5. Discussions and Conclusions
This paper implements a new-developed phoneme pronunciation diagnostic framework for French CAPT modalities as a register-transfer level core. Classical machine learning networks are impacted by the multicollinearity problem among the predictors of the utterance sample vectors, the PLS algorithm is therefore applied in to the desired network as the feature extracting layer to suppress the collinearity. Next, the soft-margin SVM is used to perform the second network layer to enhance the classifying ability of the network. Experiments results demonstrate that this method possesses better accuracy performance than the state-of-the-art. Yet, we must claim that the performance of the DNN implementations are constrained by training data size, so the experiments of this paper cannot prove that the algorithm of this paper inevitably leads to the best performance. Considering that a classical DNN model include 5 layers at least (1 input, 3 hidden and 1 output layers), whereas the proposed one only 4 (1 input, 1 PLS feature extracting, 1 SVM classifying and 1 output layers), the latter is more suitable for the systems on chips.
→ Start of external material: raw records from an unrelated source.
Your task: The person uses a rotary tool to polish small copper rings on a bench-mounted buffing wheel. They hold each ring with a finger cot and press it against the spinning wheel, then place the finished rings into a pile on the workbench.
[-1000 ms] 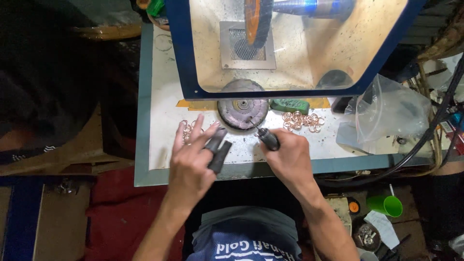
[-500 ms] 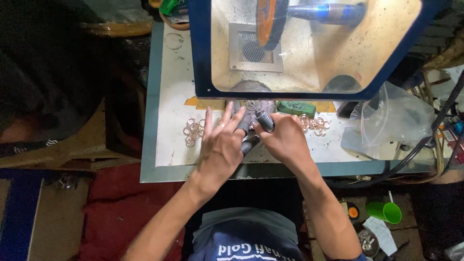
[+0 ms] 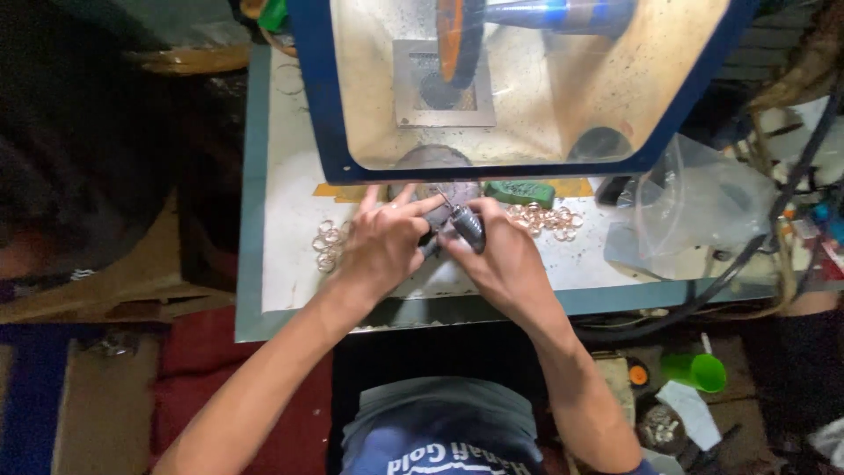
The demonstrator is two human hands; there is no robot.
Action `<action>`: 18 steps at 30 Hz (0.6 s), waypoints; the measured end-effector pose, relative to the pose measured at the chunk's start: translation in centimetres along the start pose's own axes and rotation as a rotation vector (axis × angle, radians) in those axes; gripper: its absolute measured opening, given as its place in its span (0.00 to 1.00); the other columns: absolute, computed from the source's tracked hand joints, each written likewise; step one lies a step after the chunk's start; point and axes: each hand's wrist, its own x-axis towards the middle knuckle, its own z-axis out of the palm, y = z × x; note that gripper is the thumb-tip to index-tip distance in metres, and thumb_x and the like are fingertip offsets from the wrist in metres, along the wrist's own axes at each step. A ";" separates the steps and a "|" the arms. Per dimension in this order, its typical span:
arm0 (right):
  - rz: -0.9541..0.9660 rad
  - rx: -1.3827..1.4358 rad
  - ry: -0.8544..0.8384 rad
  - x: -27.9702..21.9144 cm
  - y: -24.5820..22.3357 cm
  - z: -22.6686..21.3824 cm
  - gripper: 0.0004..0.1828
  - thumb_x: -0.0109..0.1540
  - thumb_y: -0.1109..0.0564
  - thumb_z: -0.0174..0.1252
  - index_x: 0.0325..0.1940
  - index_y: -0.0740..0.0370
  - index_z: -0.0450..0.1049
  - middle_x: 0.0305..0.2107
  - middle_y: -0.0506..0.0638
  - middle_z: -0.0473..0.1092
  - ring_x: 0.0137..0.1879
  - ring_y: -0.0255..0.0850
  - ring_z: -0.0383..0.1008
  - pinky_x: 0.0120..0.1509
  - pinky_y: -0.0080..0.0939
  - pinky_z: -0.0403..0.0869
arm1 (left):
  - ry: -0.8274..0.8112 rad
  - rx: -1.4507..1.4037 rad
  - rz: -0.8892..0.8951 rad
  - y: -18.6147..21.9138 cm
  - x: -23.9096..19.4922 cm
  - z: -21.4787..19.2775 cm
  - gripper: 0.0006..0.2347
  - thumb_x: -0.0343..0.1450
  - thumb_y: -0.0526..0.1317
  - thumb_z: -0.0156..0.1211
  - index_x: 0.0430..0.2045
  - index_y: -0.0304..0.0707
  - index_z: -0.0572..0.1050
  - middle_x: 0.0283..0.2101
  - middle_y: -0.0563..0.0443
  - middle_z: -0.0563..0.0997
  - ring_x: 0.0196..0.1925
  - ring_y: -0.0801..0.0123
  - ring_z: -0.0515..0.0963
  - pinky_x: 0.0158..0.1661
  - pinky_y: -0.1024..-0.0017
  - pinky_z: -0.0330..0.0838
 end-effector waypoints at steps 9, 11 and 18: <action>0.000 -0.257 0.448 -2.1 10.8 -0.9 0.28 0.73 0.42 0.44 0.59 0.71 0.72 0.44 0.74 0.73 0.52 0.72 0.75 0.58 0.68 0.71 | 0.071 -0.029 -0.045 0.0 -0.3 1.3 0.12 0.57 0.28 0.70 0.29 0.48 0.86 0.54 0.61 0.83 0.61 0.50 0.78 0.64 0.37 0.60; 0.017 -0.284 0.488 -2.1 10.3 -1.6 0.28 0.73 0.43 0.46 0.59 0.72 0.73 0.43 0.75 0.73 0.50 0.73 0.75 0.57 0.68 0.71 | 0.066 -0.031 -0.024 0.0 -0.2 0.9 0.12 0.56 0.28 0.70 0.28 0.47 0.86 0.53 0.62 0.83 0.61 0.49 0.78 0.64 0.37 0.60; 0.065 -0.400 0.501 -1.4 10.1 -1.7 0.25 0.73 0.47 0.51 0.62 0.70 0.77 0.40 0.74 0.75 0.47 0.73 0.76 0.52 0.68 0.73 | 0.098 -0.052 0.006 -0.6 -0.5 1.4 0.13 0.55 0.25 0.69 0.27 0.45 0.86 0.54 0.63 0.83 0.61 0.50 0.78 0.65 0.39 0.61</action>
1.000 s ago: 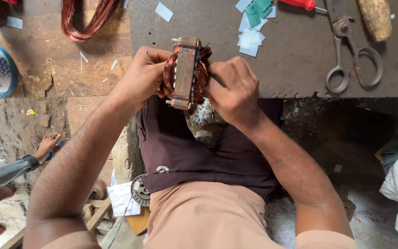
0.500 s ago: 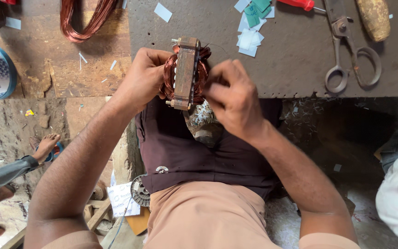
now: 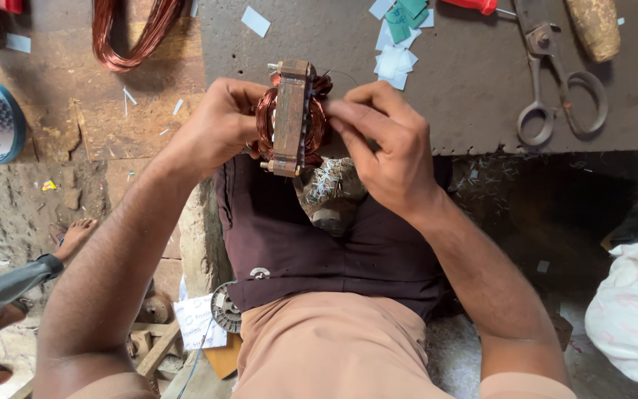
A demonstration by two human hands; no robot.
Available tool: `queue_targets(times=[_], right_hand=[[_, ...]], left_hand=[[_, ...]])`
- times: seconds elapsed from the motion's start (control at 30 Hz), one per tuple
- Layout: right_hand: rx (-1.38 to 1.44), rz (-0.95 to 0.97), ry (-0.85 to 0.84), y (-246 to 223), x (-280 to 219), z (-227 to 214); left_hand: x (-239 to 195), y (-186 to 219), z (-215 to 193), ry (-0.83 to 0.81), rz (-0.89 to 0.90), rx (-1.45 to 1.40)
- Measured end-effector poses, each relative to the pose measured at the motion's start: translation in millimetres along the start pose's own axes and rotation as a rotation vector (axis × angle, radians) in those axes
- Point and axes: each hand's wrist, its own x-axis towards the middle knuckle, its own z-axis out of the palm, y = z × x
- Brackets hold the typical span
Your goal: The person winds copper wire coils into the slots of a motor stator. They insert paper insulation pieces and use a screwdriver to tuck the wires into the core.
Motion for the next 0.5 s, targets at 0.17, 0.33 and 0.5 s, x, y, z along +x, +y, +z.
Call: queue_targets(times=[0.17,0.33,0.5], right_hand=[[-0.27,-0.288,-0.055,19,15,10],[-0.338,-0.299,-0.091,29,13,8],[-0.328,-0.182,-0.072,33,7,8]], left_hand=[[-5,4,1,0.08,0.208,0.366],[-7,5,11,0.235,0.557,0.737],[-4,-11,8,0.264,0.724,0.8]])
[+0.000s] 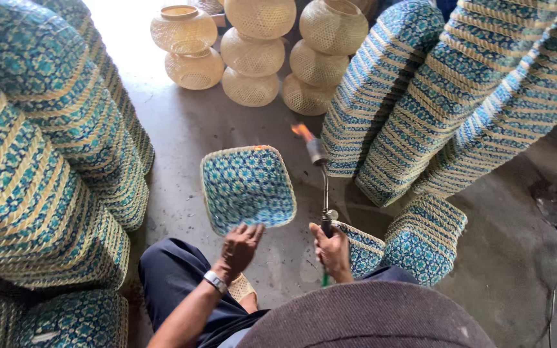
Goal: The person sits on the floor and uses a handheld blowtorch to apply flame to the surface of woven baskets. They rotate each basket to treat all sides, then place it back into a stack and pick up the next one.
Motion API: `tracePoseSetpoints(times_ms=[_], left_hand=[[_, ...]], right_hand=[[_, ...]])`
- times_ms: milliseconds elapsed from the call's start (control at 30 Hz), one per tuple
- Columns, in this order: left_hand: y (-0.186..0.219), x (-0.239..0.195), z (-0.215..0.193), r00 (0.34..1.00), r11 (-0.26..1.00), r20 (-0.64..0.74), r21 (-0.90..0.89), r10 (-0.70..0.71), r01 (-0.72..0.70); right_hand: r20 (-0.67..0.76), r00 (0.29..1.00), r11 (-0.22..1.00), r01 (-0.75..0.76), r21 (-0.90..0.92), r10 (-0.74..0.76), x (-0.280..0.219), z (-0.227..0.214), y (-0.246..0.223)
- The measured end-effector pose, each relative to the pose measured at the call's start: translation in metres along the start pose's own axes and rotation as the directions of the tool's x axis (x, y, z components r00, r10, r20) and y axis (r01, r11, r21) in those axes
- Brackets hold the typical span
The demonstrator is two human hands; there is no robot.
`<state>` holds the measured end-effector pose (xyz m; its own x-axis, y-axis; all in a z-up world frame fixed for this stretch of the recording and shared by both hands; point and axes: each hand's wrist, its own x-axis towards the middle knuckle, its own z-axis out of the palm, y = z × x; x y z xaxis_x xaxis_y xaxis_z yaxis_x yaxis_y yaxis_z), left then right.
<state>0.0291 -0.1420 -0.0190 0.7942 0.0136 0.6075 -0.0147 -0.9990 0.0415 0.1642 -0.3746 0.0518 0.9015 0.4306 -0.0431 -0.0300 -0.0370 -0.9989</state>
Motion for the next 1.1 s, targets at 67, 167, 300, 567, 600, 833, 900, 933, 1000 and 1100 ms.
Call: tracePoseSetpoints(times_ms=[67, 167, 300, 567, 600, 833, 900, 933, 1000, 1100], left_hand=[[0.019, 0.003, 0.002, 0.998, 0.997, -0.061, -0.073, -0.005, 0.001], [0.044, 0.007, -0.003, 0.998, 0.988, -0.059, -0.153, -0.003, -0.006], [0.071, 0.021, -0.018, 0.998, 0.962, -0.047, -0.269, -0.052, 0.037], [0.020, 0.038, -0.072, 0.825, 0.941, -0.511, -0.331, -0.240, 0.069], [0.003, 0.037, -0.076, 0.878, 0.928, -0.347, -0.294, -0.329, 0.231], [-0.050, 0.022, -0.063, 0.480, -0.027, 0.864, -0.489, -0.150, 0.872], [-0.042, 0.014, -0.054, 0.479, -0.020, 0.868, -0.486, -0.130, 0.874], [-0.038, 0.012, -0.048, 0.485, -0.018, 0.866, -0.490, -0.121, 0.871], [-0.034, 0.005, -0.039, 0.470, -0.105, 0.871, -0.486, -0.144, 0.868], [-0.035, -0.004, -0.025, 0.469, -0.258, 0.860, -0.508, -0.200, 0.822]], right_hand=[[-0.123, 0.992, 1.000, -0.026, 0.000, 0.026, 0.006, 0.011, 0.013], [-0.177, 0.980, 0.996, -0.081, 0.040, 0.086, 0.014, 0.018, 0.028], [-0.266, 0.960, 0.975, 0.033, -0.220, -0.092, 0.032, 0.016, 0.045], [-0.171, 0.969, 0.925, 0.106, -0.365, -0.178, 0.059, -0.054, 0.016], [-0.131, 0.972, 0.909, 0.126, -0.398, -0.192, 0.056, -0.062, 0.007], [0.018, 0.987, 0.871, 0.150, -0.467, -0.161, 0.041, -0.064, -0.043], [0.035, 0.982, 0.858, 0.179, -0.482, -0.185, 0.037, -0.057, -0.046], [0.031, 0.987, 0.871, 0.154, -0.467, -0.158, 0.037, -0.054, -0.047], [0.008, 0.994, 0.886, 0.102, -0.452, -0.110, 0.036, -0.050, -0.048], [-0.010, 0.998, 0.894, 0.057, -0.445, -0.069, 0.032, -0.055, -0.045]])
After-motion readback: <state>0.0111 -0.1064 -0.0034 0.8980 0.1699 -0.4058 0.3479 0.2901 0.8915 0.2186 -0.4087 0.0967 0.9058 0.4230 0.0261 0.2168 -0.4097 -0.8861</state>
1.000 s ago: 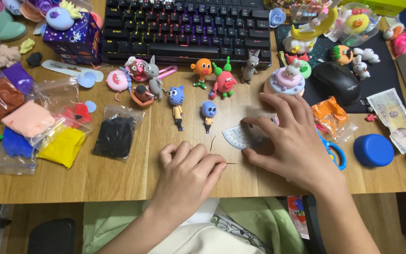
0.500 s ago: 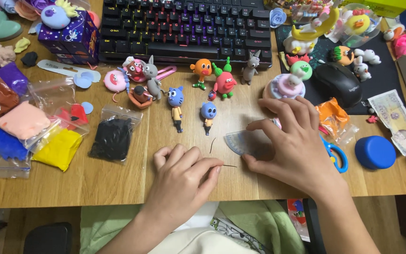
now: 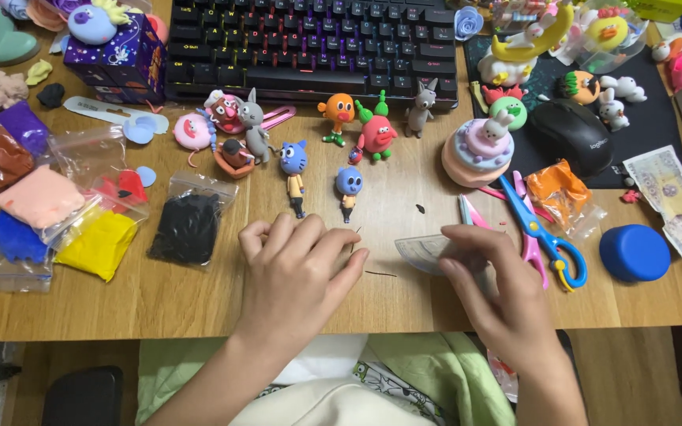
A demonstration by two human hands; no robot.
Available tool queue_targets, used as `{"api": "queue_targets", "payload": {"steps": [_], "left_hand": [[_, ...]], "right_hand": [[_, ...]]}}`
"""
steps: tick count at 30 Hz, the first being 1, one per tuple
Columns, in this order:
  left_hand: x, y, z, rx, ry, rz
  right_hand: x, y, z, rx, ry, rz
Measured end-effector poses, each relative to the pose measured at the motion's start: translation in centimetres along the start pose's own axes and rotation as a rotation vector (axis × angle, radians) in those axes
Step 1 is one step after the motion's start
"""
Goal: Assembling and detailing small clay figures using various crafting tools
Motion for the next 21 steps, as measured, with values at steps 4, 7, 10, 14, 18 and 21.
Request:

As far to the register-transfer level implementing of the design, we prototype it via a new-proposed VHLS SW/HW co-design flow in order to facilitate the development works and maintenances. During this work, it is found that synthesizing directly the behavior from Matlab down to RTL prevents the implementation from benefiting from the running-efficiency advantages of FPGAs, a series optimizing forms are therefore made in the loop and instrument levels. The CUEB French Phoneme Database is used to evaluate the achievements of this work. The experiments results verify the basic function of the new implementation by comparing it with its Matlab and C++ implementations. The hardware evaluation experiments demonstrate that the prototype of this paper make efficient use of the given hardware resources, and achieves a speedup of , which making better use of the hardware resources. Despite of many benefits of development productivity and easy maintenances, it should note that high level synthesis seriously constrain the performance of FPGA implementations in the terms of hardware costs and running-efficiency comparing to the low abstract level implementations. If high performance is desired, some more bottom optimizations are still required, especially when the constraints of Placing and Routing cycle is taken into account.
In the future research, we will further improve the methods of this paper. The PLS methods and hardware implementing experiences will be considered as a potential solution of sparse learning to solve the data-hungry problems, which may also benefit the embedded CAPT applications from deep learning methods. Meanwhile, there exists still some other hardware solutions worth trying, such as MicroBlaze, which may provide nice performance if well optimized.